*** Recorded data ***
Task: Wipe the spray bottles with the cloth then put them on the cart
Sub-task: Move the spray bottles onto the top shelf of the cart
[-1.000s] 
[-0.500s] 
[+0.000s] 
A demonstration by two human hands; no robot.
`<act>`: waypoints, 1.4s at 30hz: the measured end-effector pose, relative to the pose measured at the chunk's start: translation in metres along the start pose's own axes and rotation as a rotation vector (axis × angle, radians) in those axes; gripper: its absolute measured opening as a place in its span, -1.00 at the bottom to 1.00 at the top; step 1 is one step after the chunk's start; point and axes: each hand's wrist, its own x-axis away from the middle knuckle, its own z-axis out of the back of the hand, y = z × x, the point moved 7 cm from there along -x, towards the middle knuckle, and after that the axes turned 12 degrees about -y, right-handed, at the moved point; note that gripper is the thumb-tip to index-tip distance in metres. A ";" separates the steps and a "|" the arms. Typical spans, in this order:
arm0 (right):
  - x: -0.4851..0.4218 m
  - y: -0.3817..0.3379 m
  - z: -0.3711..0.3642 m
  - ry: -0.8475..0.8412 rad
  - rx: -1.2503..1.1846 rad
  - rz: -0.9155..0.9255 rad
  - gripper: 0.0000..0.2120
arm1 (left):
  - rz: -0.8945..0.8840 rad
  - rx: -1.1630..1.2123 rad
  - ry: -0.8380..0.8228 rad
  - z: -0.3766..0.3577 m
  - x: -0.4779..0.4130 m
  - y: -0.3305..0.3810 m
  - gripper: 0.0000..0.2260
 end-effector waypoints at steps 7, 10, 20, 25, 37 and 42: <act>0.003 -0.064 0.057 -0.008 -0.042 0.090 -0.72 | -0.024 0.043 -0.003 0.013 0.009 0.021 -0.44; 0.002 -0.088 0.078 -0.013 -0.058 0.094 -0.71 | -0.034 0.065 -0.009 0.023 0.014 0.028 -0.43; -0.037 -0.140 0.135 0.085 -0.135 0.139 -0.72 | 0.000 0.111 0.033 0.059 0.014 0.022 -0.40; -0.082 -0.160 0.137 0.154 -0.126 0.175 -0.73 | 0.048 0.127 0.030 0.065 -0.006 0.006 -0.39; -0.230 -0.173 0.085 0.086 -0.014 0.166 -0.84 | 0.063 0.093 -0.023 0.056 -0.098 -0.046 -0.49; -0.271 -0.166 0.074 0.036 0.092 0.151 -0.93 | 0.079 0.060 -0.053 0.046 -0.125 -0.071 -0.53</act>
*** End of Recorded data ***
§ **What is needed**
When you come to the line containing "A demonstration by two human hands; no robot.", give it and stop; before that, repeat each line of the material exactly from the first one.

§ **Expected answer**
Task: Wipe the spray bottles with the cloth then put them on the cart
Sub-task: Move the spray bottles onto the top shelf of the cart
[-1.000s] 
[-0.500s] 
[+0.000s] 
A demonstration by two human hands; no robot.

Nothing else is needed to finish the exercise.